Na exata expressão, apenas sobrevivemos. Cultivamos vícios. Parece-me uma atividade sem metas e muito menos com uma direção determinada. A luta para esta suposta sobrevivência passou a ser a meta. O sonho colorido. A cereja do bolo. E nos acostumamos com ela, imaginando não podermos alcançar algo melhor. Algo realmente substancial, que nos coloque em outro patamar.
Não anseio ser um Europa, um Estados Unidos, nem mesmo uma Australia. Outrossim, não podemos estar tão inferiores ao Chile e a Argentina e muito cerca de ser ultrapassado pelo Uruguai. Desculpem mas não exagero. Apenas noto e comento.
38% de taxas para importação de matéria prima, é sem propósito e no mínimo deve ser tratado como abusivo. Não teríamos ninguém a ir ao Paulo Guedes e expor a situação? Quantos empregos estão em jogo e perdas de divisas? Tenho absoluta certeza que safo como ele é, imediatamente se acercaria da situação e faria algo em relação a esta anomalia. Mas alguém deve tomar a iniciativa.
Dizia vó Adelina, que quem não chora não mama. E acredito que estejamos vivendo, já num estágio de uivar de fome. Somos um turfe deficitário que surpreendentemente ainda consegue bons resultados em pista, no hemisfério norte. Há uma razão. Temos talento. Sim, por incrível que possa parecer, somos dotados de talento. Não somos uma industria de toda, amorfa. Damos prejuízos por outras razões, mas sei porque damos alegrias. E tranquilamente poderíamos dar mais, com um mínimo de ajuda governamental.

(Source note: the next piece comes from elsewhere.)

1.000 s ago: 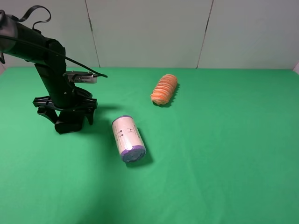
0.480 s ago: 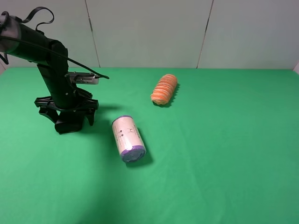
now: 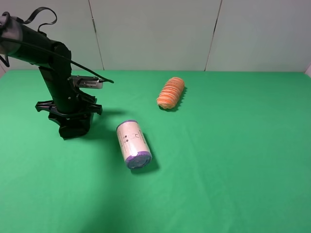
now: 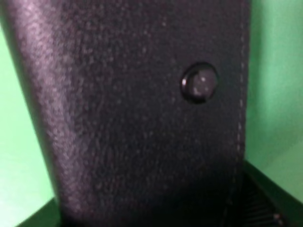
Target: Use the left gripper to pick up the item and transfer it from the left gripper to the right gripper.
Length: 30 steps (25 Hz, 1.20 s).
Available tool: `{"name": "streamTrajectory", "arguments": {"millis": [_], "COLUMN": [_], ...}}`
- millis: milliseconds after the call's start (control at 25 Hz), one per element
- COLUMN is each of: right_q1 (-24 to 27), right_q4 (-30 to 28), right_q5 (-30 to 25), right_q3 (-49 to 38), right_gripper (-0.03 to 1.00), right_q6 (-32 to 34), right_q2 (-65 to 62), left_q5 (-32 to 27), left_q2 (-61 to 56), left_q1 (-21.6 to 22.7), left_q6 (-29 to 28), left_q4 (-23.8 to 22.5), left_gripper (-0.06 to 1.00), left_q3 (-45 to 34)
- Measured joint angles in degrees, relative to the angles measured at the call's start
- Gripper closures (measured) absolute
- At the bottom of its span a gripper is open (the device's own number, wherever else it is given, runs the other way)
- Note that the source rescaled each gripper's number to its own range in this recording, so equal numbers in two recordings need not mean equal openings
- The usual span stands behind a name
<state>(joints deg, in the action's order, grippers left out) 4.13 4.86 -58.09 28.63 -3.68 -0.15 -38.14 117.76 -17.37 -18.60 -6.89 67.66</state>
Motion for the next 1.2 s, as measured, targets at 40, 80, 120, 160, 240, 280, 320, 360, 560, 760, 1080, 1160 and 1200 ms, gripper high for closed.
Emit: {"name": "streamTrajectory", "arguments": {"millis": [40,80,120,160,240,280,320,360,560,760,1080,1160,1200], "right_q1": [0.0,0.0,0.0,0.0,0.0,0.0,0.0,0.0,0.0,0.0,0.0,0.0,0.0], "right_q4": [0.0,0.0,0.0,0.0,0.0,0.0,0.0,0.0,0.0,0.0,0.0,0.0,0.0], "right_q5": [0.0,0.0,0.0,0.0,0.0,0.0,0.0,-0.1,-0.1,-0.1,-0.1,-0.1,-0.1], "right_q3": [0.0,0.0,0.0,0.0,0.0,0.0,0.0,0.0,0.0,0.0,0.0,0.0,0.0], "right_gripper": [-0.03,-0.03,-0.03,-0.03,-0.03,-0.03,-0.03,-0.03,-0.03,-0.03,-0.03,-0.03,-0.03], "right_q6": [0.0,0.0,0.0,0.0,0.0,0.0,0.0,0.0,0.0,0.0,0.0,0.0,0.0], "right_q2": [0.0,0.0,0.0,0.0,0.0,0.0,0.0,0.0,0.0,0.0,0.0,0.0,0.0], "left_q5": [-0.1,-0.3,-0.5,-0.8,-1.0,-1.0,-1.0,-1.0,-1.0,-2.3,-7.7,-8.8,-9.4], "left_q2": [0.0,0.0,0.0,0.0,0.0,0.0,0.0,0.0,0.0,0.0,-2.5,-4.1,-5.0], "left_q1": [0.0,0.0,0.0,0.0,0.0,0.0,0.0,0.0,0.0,0.0,0.0,0.0,0.0], "left_q6": [0.0,0.1,0.1,0.1,0.1,0.1,0.1,0.1,0.1,0.1,2.6,3.8,4.5], "left_q4": [0.0,0.0,0.0,0.0,0.0,0.0,0.0,0.0,0.0,-0.9,-3.2,-3.2,-3.3], "left_gripper": [0.84,0.85,0.85,0.85,0.86,0.86,0.86,0.86,0.86,0.87,0.88,0.88,0.88], "left_q3": [0.0,0.0,0.0,0.0,0.0,0.0,0.0,0.0,0.0,0.3,0.3,0.3,0.3]}}
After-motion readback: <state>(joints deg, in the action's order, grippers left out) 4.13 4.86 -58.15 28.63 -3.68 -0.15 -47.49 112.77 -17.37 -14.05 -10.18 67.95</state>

Vó Adelina sempre quando rezava, pedia a Deus, que se não desse para ajudar, pelo menos não atrapalhasse. E é exatamente isto que estas taxas governamentais da receita federal, estão nos fazendo: atrapalhar. O que querem? Aniquilar de vez com a atividade? Desqualificar ainda mais uma mão de obra, que sem emprego nas ruas, tenderá a penetrar na marginalidade? E que lucro isto trás para a União?

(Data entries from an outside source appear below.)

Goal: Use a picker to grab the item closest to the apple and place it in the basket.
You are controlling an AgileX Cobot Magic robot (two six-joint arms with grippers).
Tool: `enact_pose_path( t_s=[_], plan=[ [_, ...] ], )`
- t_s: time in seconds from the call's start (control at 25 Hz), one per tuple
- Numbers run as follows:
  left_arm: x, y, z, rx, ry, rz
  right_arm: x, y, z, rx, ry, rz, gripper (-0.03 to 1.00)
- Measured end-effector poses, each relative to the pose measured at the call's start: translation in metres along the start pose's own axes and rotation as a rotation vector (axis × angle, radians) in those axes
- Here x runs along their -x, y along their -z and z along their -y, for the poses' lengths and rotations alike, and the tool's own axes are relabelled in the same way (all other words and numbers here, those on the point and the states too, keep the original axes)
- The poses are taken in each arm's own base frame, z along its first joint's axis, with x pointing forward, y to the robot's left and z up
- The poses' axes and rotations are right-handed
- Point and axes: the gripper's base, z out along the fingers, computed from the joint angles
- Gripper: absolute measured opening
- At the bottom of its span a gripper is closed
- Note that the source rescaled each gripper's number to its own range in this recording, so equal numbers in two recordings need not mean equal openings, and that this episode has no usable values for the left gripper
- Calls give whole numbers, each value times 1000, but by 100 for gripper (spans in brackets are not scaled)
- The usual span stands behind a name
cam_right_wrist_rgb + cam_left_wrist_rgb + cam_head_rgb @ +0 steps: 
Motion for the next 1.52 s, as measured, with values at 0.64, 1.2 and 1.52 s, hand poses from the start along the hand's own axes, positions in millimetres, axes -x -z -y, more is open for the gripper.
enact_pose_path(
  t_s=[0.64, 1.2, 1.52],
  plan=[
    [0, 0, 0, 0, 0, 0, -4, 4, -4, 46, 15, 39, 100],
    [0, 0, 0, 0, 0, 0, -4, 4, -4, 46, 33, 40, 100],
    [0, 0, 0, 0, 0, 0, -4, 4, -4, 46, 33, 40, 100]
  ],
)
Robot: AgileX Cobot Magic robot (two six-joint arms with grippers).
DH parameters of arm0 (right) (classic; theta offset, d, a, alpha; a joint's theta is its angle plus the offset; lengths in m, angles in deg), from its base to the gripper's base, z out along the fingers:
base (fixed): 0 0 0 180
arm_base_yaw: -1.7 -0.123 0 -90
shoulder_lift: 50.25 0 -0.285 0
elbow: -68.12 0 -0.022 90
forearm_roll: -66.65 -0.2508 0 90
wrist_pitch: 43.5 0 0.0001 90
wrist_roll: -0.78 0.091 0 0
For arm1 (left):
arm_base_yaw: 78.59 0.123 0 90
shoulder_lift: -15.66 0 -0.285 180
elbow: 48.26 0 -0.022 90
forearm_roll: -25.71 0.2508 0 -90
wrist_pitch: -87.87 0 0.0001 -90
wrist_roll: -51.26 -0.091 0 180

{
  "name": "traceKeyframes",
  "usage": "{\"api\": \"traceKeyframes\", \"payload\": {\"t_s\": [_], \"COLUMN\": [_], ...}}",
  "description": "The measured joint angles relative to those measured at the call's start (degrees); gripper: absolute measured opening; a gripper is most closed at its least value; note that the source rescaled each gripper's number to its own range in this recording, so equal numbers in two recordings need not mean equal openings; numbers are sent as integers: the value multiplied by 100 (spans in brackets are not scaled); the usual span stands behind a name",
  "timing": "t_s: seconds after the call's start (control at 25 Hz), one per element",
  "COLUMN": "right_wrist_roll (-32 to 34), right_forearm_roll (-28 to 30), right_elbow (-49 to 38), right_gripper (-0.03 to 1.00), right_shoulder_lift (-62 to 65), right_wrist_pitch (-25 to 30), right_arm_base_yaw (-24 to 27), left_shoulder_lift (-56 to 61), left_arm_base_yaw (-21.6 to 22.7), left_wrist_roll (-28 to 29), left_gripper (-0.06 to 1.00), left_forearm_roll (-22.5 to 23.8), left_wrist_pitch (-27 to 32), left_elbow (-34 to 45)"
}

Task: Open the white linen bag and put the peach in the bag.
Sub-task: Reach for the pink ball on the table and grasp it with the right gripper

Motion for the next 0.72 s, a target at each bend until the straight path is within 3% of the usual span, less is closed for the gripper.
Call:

Olhe o agro-negócio. Em parte somos uma parte muito singela de algo como o agro-negócio. Com a vantagem que temos um produto testado e aprovado, que pode se transformar em entrada de divisas e geração de mais empregos. Ou pelo menos a manutenção dos mesmos. Se voltarmos a produzir 5,000 cavalos ano e ter capacidade de dar corridas todos os dias, com quatro hipódromos producentes, a situação mudará de água para vinho. Porém, não apenas um vinho barato. Mas sim um vinho de boa qualidade. Pois, repito, temos talento.

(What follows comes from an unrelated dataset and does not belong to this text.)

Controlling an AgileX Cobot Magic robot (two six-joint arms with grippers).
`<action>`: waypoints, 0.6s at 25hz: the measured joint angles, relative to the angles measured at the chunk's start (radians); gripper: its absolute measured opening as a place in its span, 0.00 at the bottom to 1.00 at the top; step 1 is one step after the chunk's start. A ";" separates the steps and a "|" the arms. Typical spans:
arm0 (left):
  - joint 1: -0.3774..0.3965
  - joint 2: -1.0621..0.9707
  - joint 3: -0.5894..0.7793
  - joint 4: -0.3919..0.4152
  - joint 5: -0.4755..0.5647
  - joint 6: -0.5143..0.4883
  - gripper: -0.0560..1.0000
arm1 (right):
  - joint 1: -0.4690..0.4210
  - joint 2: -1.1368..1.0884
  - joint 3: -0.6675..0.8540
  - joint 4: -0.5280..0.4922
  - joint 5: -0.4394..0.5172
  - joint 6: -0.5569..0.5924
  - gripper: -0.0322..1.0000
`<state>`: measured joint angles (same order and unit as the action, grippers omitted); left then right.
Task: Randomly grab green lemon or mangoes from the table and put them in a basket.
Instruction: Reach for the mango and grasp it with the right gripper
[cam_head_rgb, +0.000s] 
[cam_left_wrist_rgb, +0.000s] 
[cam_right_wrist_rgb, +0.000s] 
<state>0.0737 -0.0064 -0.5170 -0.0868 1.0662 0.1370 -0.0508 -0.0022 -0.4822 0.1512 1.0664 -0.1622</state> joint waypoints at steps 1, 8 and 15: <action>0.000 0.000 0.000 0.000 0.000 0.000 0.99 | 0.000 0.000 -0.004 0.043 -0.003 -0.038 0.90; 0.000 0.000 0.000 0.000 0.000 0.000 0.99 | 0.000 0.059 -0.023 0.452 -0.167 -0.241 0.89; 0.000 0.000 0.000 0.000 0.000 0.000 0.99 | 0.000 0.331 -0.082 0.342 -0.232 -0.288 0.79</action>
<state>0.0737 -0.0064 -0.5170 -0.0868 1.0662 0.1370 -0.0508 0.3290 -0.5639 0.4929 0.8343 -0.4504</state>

Sou do tempo que o cavalo brasileiro se mantinha por sua genética, das boas importações advindas do pós guerra. Mas criávamos cavalos disformes, com cabeças monumentais e com vícios, pois, nós eram dado apenas acesso ao que a India e a Turquia não queriam. Hoje produzimos um tipo, que não faz nenhuma vergonha se em Keeneland fosse apresentado. Porque deixarmos-nos regredir?
Argentina e Chile, torcem para que não coloquemos nossas cabeças para fora. Sabem de nosso potencial. E de certa forma ainda o temem. Não podemos desistir e simplesmente achar que isto é parte da vida. Não o é. Ganhamos a Dubai Cup e fomos segundo no King george VI. Qual o cavalo chileno que consegui algo similar?